Romain Dubois n’en revient toujours pas. La petite annonce que la Fédération des étudiants neuchâtelois (FEN) a diffusée mercredi dernier pour proposer des heures de travail dans des EMS débordés a reçu plusieurs dizaines de réponses en moins de vingt-quatre heures, au point que, dès le lendemain, le vice-président de la FEN a dû récrire à ses 4000 membres pour leur signaler que tous les postes avaient été pourvus. «C’est un signe très préoccupant de la précarité des étudiants aujourd’hui. Nous avons redonné le contact du bureau d’aide sociale, rappelé la possibilité d’aide psychologique. J’aimerais bien évoquer ce problème au Grand Conseil, où je siège aussi. Mais nous n’avons pas de vision claire de la situation, c’est difficile de savoir ce qui se passe vraiment.»
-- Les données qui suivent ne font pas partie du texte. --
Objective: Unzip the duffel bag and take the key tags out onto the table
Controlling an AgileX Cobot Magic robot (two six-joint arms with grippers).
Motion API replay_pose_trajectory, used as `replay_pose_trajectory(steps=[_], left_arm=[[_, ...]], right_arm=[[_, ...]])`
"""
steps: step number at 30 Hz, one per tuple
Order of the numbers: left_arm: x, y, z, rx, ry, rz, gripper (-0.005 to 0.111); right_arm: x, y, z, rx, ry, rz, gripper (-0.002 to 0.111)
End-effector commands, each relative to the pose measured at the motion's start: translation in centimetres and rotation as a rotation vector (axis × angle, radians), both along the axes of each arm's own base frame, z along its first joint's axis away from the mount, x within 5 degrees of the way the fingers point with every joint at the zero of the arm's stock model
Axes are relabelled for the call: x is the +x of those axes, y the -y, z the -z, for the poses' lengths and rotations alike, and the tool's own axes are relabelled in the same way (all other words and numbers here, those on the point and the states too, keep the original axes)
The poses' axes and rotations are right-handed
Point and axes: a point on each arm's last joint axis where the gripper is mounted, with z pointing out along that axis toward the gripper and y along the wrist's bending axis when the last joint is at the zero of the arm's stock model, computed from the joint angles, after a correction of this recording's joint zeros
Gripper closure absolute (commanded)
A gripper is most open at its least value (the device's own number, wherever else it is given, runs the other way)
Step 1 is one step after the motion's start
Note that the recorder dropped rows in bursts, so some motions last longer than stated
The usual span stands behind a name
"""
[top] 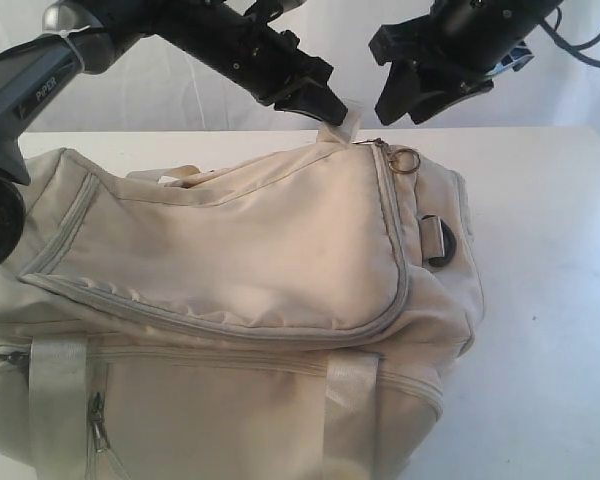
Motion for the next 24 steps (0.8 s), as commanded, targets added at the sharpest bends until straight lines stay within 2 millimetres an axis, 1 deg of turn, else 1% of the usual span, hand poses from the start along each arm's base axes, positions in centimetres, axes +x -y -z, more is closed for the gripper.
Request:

Les modalités techniques, au point

Tout a changé pour les étudiants depuis septembre. Alors que des cours ont eu physiquement lieu sur tous les campus au début du semestre, le retour du téléenseignement a tout emporté sur son passage. Aux cours en classe ont succédé des séances de Zoom, Meet et autres avec plus ou moins de débit, et aux fêtes les tête-à-tête avec son écran. «C’est difficile, un étudiant de première année qui se dit déçu, que ce n’est pas cela qu’il attendait», se désole encore Romain Dubois. Les bibliothèques sont cette fois restées ouvertes, mais amputées de la moitié de leurs places de travail; pour certaines, il faut s’inscrire. Echanges internationaux suspendus, retour dans les familles pour certains, isolement pour les autres, difficultés à suivre un enseignement à distance, précarité économique et perspectives incertaines: les étudiants sont démotivés et l’inquiétude est grande, comme le risque de décrochage.